Localizada na Serra Gaúcha, Gramado tem dois desafios depois das enchentes que fizeram a população precisar deixar as casas e causaram sete mortes. O primeiro, claro, é reconstruir as áreas que passaram por deslizamentos e deixaram moradores desabrigados. Mas há também a necessidade de retomar o turismo, principal motor econômico do município.

— Nossa dificuldade como perfeito é muito grande, ainda mais sendo uma cidade que tem o Brasil inteiro de olho, que tem o turismo como principal atividade — afirma o prefeito Nestor Tissot (PP). — Nossa área central, onde acontece o turismo, não sofreu problema nenhum. Está bonita, florida. Mas cancelamos eventos, e vamos ver adiante como resolvemos.

O dinheiro necessário para retomar as perdas de infraestrutura é cerca de R$ 40 milhões, avalia a prefeitura.

— O impacto é bastante grande. Neste mês de maio vamos sofrer muito, algo muito parecido com a pandemia no aspecto econômico. Estamos voltando para o mesmo período, mas por outro problema.

Na pandemia, diz o prefeito, ao menos a dor era compartilhada com o mundo inteiro. Agora, apesar da solidariedade do restante do país, o “Rio Grande do Sul agoniza sozinho”.

Novo Hamburgo

Novo Hamburgo debaixo d'água após as chuvas — Foto: Divulgação

A prefeita de Novo Hamburgo, Fátima Daudt (MDB), é formada em arquitetura e urbanismo e, na especialização em planejamento urbano, decidiu estudar os impactos das crises climáticas para as cidades. Hoje, sente na pele a urgência do que estudou. O município viu o Rio dos Sinos transbordar a ponto de deixar todo o bairro de Santo Afonso debaixo d’água.

— Meus técnicos me falaram da possibilidade de transbordo do rio para cima do dique, que impacta 19 mil pessoas. A possibilidade era gigante, e logo depois iniciamos operação para evacuar todo o bairro Santo Afonso. Evacuamos um total de 12 mil pessoas na manhã de sexta-feira (3), e logo depois iniciou o transbordo — conta. — Hoje estamos com toda aquela região totalmente inundada, só aparecem os altos das casas. Lógico que ficaram algumas pessoas, porque o dique existe desde a década de 1970 e alguns não acreditavam que transbordaria. Precisamos resgatá-las com barcos e bombeiros depois.

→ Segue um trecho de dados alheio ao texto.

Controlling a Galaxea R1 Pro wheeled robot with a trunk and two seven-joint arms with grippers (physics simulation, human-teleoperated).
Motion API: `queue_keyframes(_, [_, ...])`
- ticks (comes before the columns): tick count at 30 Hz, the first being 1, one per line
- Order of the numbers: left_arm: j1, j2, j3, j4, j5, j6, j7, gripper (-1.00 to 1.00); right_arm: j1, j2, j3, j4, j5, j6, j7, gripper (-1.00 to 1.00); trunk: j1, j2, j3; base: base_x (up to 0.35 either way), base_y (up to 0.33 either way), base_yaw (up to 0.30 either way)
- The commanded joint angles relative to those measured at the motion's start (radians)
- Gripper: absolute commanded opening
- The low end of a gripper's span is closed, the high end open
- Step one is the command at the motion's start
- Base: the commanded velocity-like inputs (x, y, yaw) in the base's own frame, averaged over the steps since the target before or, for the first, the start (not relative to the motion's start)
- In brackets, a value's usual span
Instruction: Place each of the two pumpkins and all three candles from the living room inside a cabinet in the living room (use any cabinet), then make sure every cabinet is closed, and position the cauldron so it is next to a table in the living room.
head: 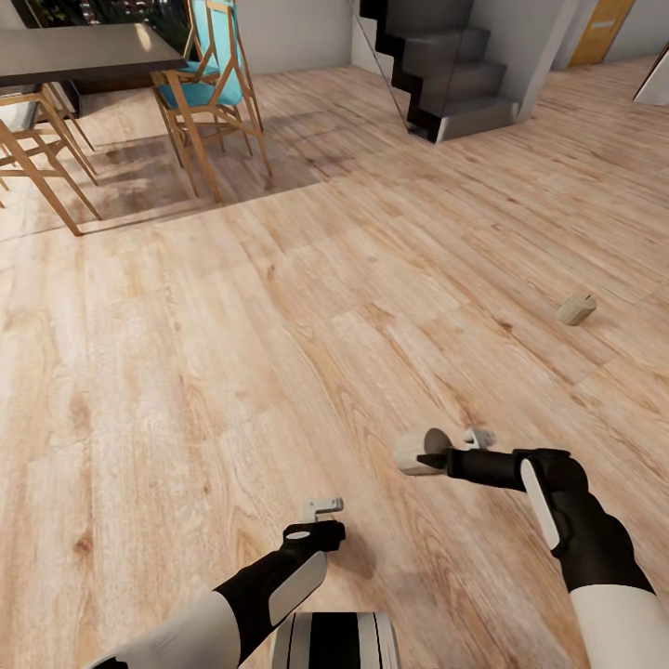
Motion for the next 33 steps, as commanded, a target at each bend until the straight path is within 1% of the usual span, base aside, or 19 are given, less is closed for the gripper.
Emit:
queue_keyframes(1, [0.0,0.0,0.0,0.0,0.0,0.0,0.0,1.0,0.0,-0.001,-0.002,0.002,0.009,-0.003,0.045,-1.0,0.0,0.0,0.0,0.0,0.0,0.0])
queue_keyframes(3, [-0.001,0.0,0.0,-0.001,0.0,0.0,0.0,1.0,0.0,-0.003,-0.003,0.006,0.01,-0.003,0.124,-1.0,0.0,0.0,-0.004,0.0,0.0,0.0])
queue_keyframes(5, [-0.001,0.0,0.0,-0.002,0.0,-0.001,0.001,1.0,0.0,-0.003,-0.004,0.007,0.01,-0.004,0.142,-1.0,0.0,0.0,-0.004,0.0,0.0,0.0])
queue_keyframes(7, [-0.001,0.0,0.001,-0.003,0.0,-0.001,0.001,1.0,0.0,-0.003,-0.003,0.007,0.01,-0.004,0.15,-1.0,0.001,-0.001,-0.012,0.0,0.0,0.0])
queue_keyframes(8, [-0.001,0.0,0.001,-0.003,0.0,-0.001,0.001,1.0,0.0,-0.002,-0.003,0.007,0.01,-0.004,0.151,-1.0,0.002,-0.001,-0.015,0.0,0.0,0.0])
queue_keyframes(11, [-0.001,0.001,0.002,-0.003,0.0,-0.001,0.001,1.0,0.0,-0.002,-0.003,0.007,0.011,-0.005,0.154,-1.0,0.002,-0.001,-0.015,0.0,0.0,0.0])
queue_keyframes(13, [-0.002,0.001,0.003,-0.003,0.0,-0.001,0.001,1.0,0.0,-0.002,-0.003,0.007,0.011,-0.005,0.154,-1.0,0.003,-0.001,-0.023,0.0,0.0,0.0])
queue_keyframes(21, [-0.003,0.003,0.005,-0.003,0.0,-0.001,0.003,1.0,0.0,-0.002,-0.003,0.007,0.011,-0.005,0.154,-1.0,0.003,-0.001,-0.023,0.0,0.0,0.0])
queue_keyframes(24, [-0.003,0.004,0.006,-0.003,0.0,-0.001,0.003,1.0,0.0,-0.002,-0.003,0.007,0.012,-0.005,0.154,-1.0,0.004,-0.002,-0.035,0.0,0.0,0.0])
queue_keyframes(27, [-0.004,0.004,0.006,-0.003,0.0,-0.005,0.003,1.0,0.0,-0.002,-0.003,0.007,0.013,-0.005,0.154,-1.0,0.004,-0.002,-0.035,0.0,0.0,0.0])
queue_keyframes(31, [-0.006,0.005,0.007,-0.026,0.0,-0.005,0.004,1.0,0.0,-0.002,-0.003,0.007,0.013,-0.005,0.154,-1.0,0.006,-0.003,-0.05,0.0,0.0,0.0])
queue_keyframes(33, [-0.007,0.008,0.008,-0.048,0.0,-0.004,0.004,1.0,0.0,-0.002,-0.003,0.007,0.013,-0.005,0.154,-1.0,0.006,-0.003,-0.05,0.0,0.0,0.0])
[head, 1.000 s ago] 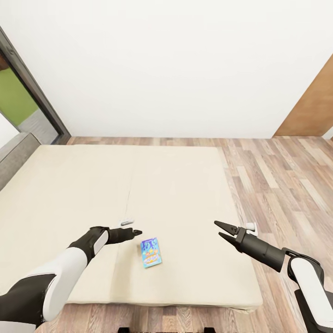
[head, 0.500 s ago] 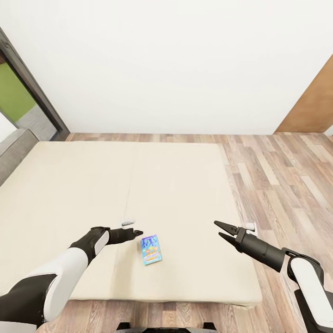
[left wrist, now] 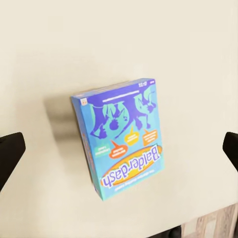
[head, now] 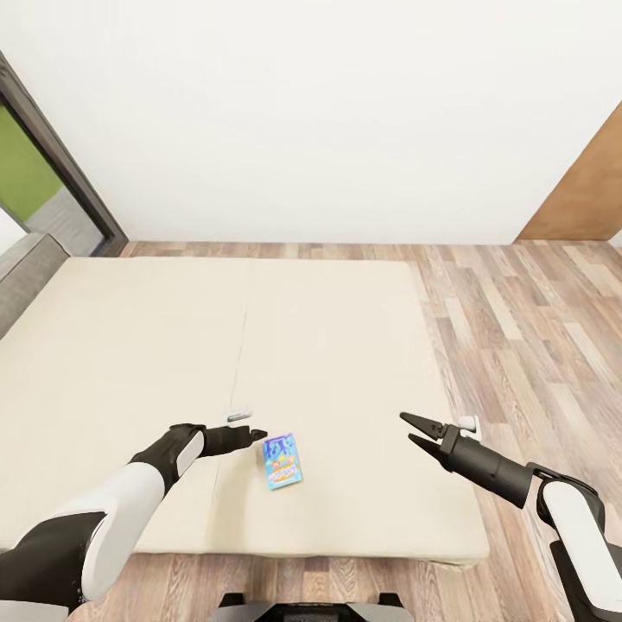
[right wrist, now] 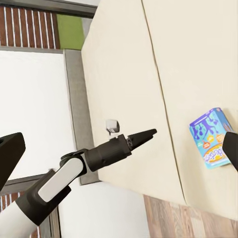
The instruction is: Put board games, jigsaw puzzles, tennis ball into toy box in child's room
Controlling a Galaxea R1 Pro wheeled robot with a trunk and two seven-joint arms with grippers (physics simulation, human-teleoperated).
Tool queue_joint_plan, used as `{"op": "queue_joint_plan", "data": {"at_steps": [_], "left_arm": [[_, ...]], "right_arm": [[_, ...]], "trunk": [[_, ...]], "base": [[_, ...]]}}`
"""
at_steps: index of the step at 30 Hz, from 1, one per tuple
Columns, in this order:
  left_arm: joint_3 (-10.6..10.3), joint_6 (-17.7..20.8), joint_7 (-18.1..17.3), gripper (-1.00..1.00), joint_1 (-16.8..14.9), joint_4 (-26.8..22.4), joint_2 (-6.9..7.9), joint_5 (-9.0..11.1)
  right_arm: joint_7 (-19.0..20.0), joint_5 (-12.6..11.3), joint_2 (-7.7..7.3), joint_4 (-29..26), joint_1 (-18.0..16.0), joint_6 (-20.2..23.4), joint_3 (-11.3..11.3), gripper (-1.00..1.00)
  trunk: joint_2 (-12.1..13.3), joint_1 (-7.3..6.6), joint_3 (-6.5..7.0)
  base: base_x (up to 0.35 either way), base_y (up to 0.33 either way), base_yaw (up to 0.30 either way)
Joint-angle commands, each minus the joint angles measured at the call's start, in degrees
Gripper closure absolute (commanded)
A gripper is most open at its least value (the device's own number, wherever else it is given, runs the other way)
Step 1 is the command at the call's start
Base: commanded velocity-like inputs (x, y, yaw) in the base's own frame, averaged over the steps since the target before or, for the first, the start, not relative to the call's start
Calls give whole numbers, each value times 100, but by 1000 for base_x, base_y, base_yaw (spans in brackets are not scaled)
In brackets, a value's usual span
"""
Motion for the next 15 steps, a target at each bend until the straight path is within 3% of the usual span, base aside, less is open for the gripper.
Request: {"op": "queue_joint_plan", "data": {"at_steps": [1, 15], "left_arm": [[32, 42, -5, -100, -2, -3, -1, 43], [31, -121, -11, -100, 6, 3, -17, 38]], "right_arm": [[59, 56, 0, -1, -4, 23, -6, -100], [50, 57, 0, 1, -4, 23, -4, -100]], "trunk": [[-9, 3, -17], [-9, 3, -150]], "base": [[0, 0, 0], [0, 0, 0]]}}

A permanência da água em níveis altos dificulta a análise dos estragos. A prefeitura ainda não sabe, por exemplo, o quanto da rede de saneamento foi destruída. Hoje, cerca de 6,6 mil pessoas estão nos abrigos da cidade.

Fátima Daudt alega que obras de drenagem feitas nos últimos anos ajudaram Novo Hamburgo a reduzir os impactos da tragédia. E clama por um futuro próximo em que as cidades, mas também a União, levem a sério os projetos de mitigação dos impactos climáticos.

Precisa ter um olhar dos governos municipais para as medidas de adaptação nas cidades, para que se tornem mais resilientes. Mas precisamos de um comando federal também; que o governo federal puxe esse assunto não apenas quando há um evento climático severo. Precisa haver política pública efetiva.

Eldorado do Sul

A cidade de Eldorado do Sul (RS) — Foto: Nelson ALMEIDA / AFP/ 09-05-2024

Todo o município de Eldorado do Sul, na Região Metropolitana de Porto Alegre, está tomado pela água. Na terça-feira, veio a ordem: os 42 mil moradores precisariam deixar a cidade.

Não há água, tampouco energia elétrica. Por outro lado, os saques começaram a ser frequentes.

A retirada das pessoas se dá de diferentes formas: helicópteros, ônibus e caminhões — “do jeito que dá”, como classificou o prefeito Ernani de Freitas (PDT) ao portal “UOL”.

Elas são levadas a abrigos em Guaíba, Mariana Pimentel, Sertão Santana, Barra do Ribeiro, Porto Alegre e Gravataí.

— O objetivo é levar todo mundo para onde tem segurança e sem largar ninguém – diz o prefeito.

A previsão não é nada otimista: a cidade deve permanecer alagada por mais dez dias.

— Muitas estão sendo abrigadas nessas regiões e elas estão recebendo suporte. Há notícias de pessoas, inclusive, que querem voltar para Eldorado do Sul, mas a condição é muito grave. Está totalmente alagada — afirmou a tenente Sabrina Ribas, da Defesa Civil do estado, também ao portal.